- _ABOUT THIS EXERCISE_: Scan the records below for the line containing "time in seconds" and the line containing "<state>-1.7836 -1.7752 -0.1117". Copy both, plus every line between, exactly.

Items from a dataset
--- START ---
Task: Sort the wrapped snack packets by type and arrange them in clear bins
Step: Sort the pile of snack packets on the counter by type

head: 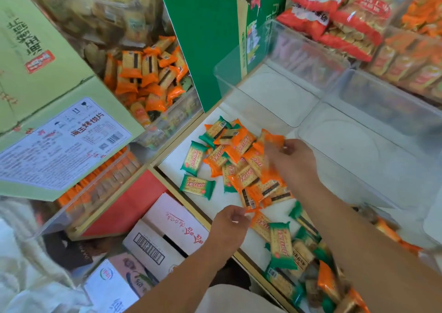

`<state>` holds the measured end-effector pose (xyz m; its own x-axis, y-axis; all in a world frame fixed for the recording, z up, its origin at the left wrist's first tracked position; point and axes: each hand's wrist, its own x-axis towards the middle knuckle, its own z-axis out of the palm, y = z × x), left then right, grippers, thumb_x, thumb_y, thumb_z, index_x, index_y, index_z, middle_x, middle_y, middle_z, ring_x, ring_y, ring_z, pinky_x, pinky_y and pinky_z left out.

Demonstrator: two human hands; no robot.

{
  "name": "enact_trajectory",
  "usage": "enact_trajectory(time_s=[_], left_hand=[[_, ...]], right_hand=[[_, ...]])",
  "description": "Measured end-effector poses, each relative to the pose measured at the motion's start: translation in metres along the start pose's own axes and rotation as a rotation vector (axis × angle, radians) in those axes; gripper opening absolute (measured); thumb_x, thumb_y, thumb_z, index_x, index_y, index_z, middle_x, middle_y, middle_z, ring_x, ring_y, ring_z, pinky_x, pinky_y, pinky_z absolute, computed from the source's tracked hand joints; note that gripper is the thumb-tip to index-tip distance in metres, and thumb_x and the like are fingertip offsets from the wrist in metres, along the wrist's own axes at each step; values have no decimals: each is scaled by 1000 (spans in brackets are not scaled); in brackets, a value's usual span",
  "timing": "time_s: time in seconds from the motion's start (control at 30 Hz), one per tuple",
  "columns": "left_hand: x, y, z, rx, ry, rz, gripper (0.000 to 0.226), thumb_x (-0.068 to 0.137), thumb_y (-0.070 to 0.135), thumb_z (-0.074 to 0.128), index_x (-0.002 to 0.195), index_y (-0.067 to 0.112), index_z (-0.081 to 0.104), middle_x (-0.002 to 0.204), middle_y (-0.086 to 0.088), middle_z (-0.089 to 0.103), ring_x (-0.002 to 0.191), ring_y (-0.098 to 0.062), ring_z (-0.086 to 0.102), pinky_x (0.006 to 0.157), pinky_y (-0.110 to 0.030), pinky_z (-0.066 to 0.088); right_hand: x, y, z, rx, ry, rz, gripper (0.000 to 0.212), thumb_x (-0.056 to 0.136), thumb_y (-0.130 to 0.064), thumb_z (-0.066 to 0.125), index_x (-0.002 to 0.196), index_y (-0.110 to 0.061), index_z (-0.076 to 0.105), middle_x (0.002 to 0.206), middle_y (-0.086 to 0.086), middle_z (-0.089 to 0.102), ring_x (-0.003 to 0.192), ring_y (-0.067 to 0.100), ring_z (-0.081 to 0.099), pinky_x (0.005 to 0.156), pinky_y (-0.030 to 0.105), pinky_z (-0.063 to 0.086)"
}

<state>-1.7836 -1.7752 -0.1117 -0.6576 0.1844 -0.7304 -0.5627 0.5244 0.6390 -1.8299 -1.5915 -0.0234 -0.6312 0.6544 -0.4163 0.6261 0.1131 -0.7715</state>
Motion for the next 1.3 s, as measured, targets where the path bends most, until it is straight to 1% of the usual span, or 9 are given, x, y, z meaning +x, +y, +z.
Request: enact_trajectory(time_s=[0.17, 0.33, 0.47, 0.67, 0.8, 0.87, 1.03, 1.2, 1.3], left_hand=[[-4, -15, 0, 302, -83, 51, 21, 95, 43, 63, 112, 30, 63, 115, 12, 63, 97, -6, 61, 70, -15, 44], [6, -32, 18, 389, -139, 178, 45, 90, 45, 71, 130, 32, 57, 134, 10, 54, 123, -9, 53, 99, -23, 45], [14, -40, 42, 567, -193, 285, 98, 75, 57, 82, 156, 27, 35, 158, 1, 32, 143, -19, 34, 116, -33, 35], [23, -27, 70, 660, -108, 177, 121, 55, 78, 82, 154, 31, 29, 146, 1, 40, 136, -24, 40, 109, -42, 42], [28, -18, 74, 344, -194, 15, 89, 56, 45, 100, 126, 21, 50, 114, 4, 60, 103, -12, 61, 86, -30, 53], [28, -16, 73, 146, -232, -60, 80, 59, 27, 101, 123, 17, 53, 108, 1, 68, 98, -15, 69, 83, -36, 61], [18, -7, 52, -22, -130, -3, 56, 70, 18, 94, 113, 21, 59, 107, -2, 73, 95, -16, 73, 81, -39, 64], [12, 4, 12, -93, -28, 3, 44, 77, 24, 90, 106, 14, 58, 106, -7, 71, 95, -19, 74, 80, -40, 64], [5, 5, 3, -89, -33, -11, 41, 79, 22, 89, 104, 13, 57, 105, -7, 71, 95, -19, 74, 80, -37, 64]], right_hand=[[14, -2, 16, -88, -36, 13, 43, 92, -41, 65, 124, -13, 64, 100, -1, 68, 93, 22, 62, 93, 43, 54], [-30, 44, -26, -106, -164, 15, 23, 95, -40, 65, 115, -29, 69, 110, -14, 66, 98, 8, 62, 76, 27, 49], [-75, 96, -65, -180, -174, 89, 17, 95, -40, 65, 110, -34, 69, 103, -19, 67, 92, -8, 58, 71, 12, 41], [-131, 158, -80, -107, -32, 98, 11, 94, -24, 71, 98, -34, 70, 95, -18, 68, 88, -12, 62, 65, 0, 43], [-142, 184, -68, -281, 13, 2, 30, 88, -16, 77, 116, -24, 68, 102, -18, 62, 92, -7, 61, 74, 4, 45], [-139, 194, -58, -427, -62, -83, 48, 86, -19, 79, 130, -22, 61, 121, -9, 60, 111, 8, 58, 91, 21, 52], [-111, 195, -45, -770, -280, -74, 73, 94, -33, 67, 155, -24, 29, 158, -4, 34, 149, 17, 24, 119, 36, 30], [-88, 180, -39, -1015, -365, -95, 81, 90, -34, 68, 157, -27, 23, 154, -3, 41, 143, 21, 34, 116, 39, 32], [-79, 178, -41, -994, -392, -42, 73, 85, -36, 73, 149, -30, 38, 143, -4, 45, 135, 20, 41, 108, 36, 40]])
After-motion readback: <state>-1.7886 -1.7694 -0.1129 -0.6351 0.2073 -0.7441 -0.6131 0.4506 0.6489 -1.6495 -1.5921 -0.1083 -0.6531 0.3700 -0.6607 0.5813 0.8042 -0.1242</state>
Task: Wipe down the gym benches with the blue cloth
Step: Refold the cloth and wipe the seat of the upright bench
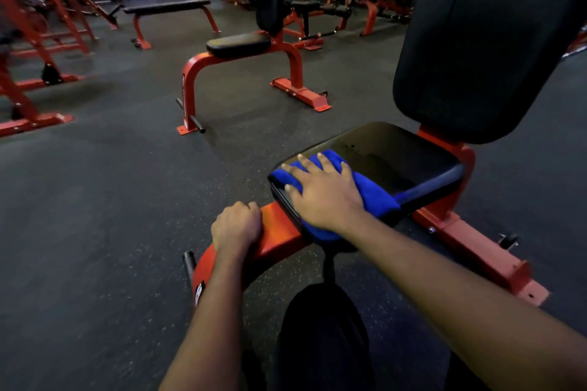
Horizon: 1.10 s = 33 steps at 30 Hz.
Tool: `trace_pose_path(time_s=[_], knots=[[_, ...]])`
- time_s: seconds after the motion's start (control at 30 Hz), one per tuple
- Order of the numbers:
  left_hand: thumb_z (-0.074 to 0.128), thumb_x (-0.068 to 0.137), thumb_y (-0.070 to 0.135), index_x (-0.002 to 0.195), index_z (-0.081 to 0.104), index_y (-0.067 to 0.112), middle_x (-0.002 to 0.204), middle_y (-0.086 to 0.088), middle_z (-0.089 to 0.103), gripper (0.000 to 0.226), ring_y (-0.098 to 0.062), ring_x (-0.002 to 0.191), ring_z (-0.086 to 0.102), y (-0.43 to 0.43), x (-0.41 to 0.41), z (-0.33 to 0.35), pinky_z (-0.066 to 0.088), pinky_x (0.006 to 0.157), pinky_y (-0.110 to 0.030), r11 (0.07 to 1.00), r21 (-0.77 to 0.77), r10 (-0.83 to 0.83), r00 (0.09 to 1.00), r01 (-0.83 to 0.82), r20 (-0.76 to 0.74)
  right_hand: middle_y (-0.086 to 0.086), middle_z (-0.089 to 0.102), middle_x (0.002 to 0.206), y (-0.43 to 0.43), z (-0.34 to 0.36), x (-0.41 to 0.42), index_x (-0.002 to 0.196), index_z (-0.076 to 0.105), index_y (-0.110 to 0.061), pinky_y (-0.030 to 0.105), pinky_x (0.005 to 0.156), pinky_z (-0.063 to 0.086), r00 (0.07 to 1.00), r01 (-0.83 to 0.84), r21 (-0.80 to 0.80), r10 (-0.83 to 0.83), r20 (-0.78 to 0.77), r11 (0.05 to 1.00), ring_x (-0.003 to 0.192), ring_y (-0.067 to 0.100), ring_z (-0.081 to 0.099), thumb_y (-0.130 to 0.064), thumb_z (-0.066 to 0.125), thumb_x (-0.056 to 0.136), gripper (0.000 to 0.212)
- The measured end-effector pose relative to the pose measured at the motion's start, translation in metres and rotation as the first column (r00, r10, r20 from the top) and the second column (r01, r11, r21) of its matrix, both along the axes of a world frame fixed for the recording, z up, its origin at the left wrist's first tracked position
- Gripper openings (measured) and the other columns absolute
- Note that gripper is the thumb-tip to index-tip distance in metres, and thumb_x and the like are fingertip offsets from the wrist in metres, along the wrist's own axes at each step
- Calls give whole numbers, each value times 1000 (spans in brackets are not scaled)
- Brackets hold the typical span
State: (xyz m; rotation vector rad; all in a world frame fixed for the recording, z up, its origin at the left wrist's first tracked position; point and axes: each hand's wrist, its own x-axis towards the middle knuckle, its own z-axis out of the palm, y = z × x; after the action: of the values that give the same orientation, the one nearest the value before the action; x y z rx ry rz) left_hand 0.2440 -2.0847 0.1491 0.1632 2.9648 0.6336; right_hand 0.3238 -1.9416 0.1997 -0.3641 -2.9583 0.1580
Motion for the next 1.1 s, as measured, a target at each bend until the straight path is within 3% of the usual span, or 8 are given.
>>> trace_pose_path(time_s=[0.1, 0.2, 0.37, 0.5, 0.73, 1.0, 1.1], knots=[[31, 98, 30, 119, 62, 2, 128, -25, 59, 47, -40, 118, 55, -1, 2, 2, 43, 95, -41, 1000, -3, -5, 1000, 5, 2, -6, 9, 165, 5, 4, -12, 154, 17, -44, 63, 117, 7, 994, -28, -50, 33, 101, 998, 152, 27, 6, -55, 27, 100, 56], [31, 98, 30, 119, 62, 2, 128, -25, 59, 46, -40, 118, 55, 1, 1, 0, 43, 95, -41, 1000, -6, -2, 1000, 2, -4, -9, 5, 165, -2, -6, 19, 154, 10, -46, 66, 116, 3, 999, -35, 15, 34, 28, 999, 152, 24, 2, -60, 25, 99, 59], [31, 98, 32, 118, 62, 2, 127, -25, 60, 48, -40, 117, 56, 1, 0, 0, 43, 95, -41, 1000, -23, 11, 1000, -11, -6, -12, 4, 165, 8, 1, -11, 152, 15, -50, 71, 110, 3, 995, -40, -51, 44, 87, 998, 152, 25, 0, -61, 27, 98, 56], [30, 99, 31, 115, 63, 2, 127, -24, 60, 46, -39, 117, 56, 0, 1, 0, 43, 94, -40, 1000, -14, -4, 1000, 4, -5, -11, 7, 165, 23, 11, -68, 152, 21, -45, 70, 112, 3, 982, 11, -123, 13, 189, 992, 152, 27, -1, -59, 29, 99, 56], [30, 97, 34, 113, 64, 4, 123, -22, 62, 48, -38, 113, 58, 1, 1, -2, 44, 91, -40, 1000, -23, 1, 1000, -1, -20, -11, 4, 165, 26, -3, -3, 155, 12, -44, 57, 118, 3, 998, -23, -31, 25, 54, 999, 152, 18, 2, -61, 25, 99, 59], [30, 98, 35, 114, 63, 3, 125, -22, 61, 48, -38, 114, 57, -1, 0, -1, 43, 92, -40, 1000, -12, -13, 1000, 13, -15, -8, 12, 165, 58, 13, -79, 154, 24, -36, 57, 119, 5, 979, 69, -79, -53, 196, 994, 152, 22, 6, -58, 29, 100, 59], [30, 99, 35, 114, 63, 4, 125, -22, 61, 48, -38, 114, 57, -2, 1, -1, 43, 92, -40, 1000, -10, -20, 1000, 20, -19, -8, 11, 165, 56, 10, -66, 155, 23, -36, 54, 120, 4, 986, 52, -92, -37, 164, 994, 152, 20, 6, -56, 28, 101, 58]])
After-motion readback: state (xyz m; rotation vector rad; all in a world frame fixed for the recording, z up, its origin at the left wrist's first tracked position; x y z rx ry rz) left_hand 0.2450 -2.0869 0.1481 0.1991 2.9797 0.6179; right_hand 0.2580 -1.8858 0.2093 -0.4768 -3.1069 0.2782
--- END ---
- _TASK SOLUTION_:
  "timing": "time_s: time in seconds from the motion's start (control at 30 Hz), one per tuple",
  "columns": "left_hand: x, y, z, rx, ry, rz, gripper (0.000 to 0.226), thumb_x (-0.068 to 0.137), thumb_y (-0.070 to 0.135), thumb_z (-0.074 to 0.128), index_x (-0.002 to 0.195), index_y (-0.067 to 0.112), index_z (-0.081 to 0.104), middle_x (-0.002 to 0.204), middle_y (-0.086 to 0.088), middle_z (-0.089 to 0.103), ring_x (-0.002 to 0.191), ring_y (-0.098 to 0.062), ring_z (-0.086 to 0.102), pinky_x (0.006 to 0.157), pinky_y (-0.110 to 0.030), pinky_z (-0.066 to 0.088); right_hand: x, y, z, rx, ry, rz, gripper (0.000 to 0.212), thumb_x (-0.056 to 0.136), thumb_y (-0.130 to 0.064), thumb_z (-0.066 to 0.125), index_x (-0.002 to 0.196), index_y (-0.110 to 0.061), index_z (-0.076 to 0.105), middle_x (0.002 to 0.206), middle_y (-0.086 to 0.086), middle_z (-0.089 to 0.102), ring_x (-0.003 to 0.192), ring_y (-0.067 to 0.100), ring_z (-0.081 to 0.099), pinky_x (0.005 to 0.156), pinky_y (-0.030 to 0.105), pinky_z (-0.063 to 0.086)"
}

<state>-1.7836 -1.7752 -0.1117 -0.6576 0.1844 -0.7304 -0.5627 0.5244 0.6390 -1.8299 -1.5915 -0.0234 -0.6312 0.6544 -0.4163 0.6261 0.1131 -0.7715</state>

There is no more output to give.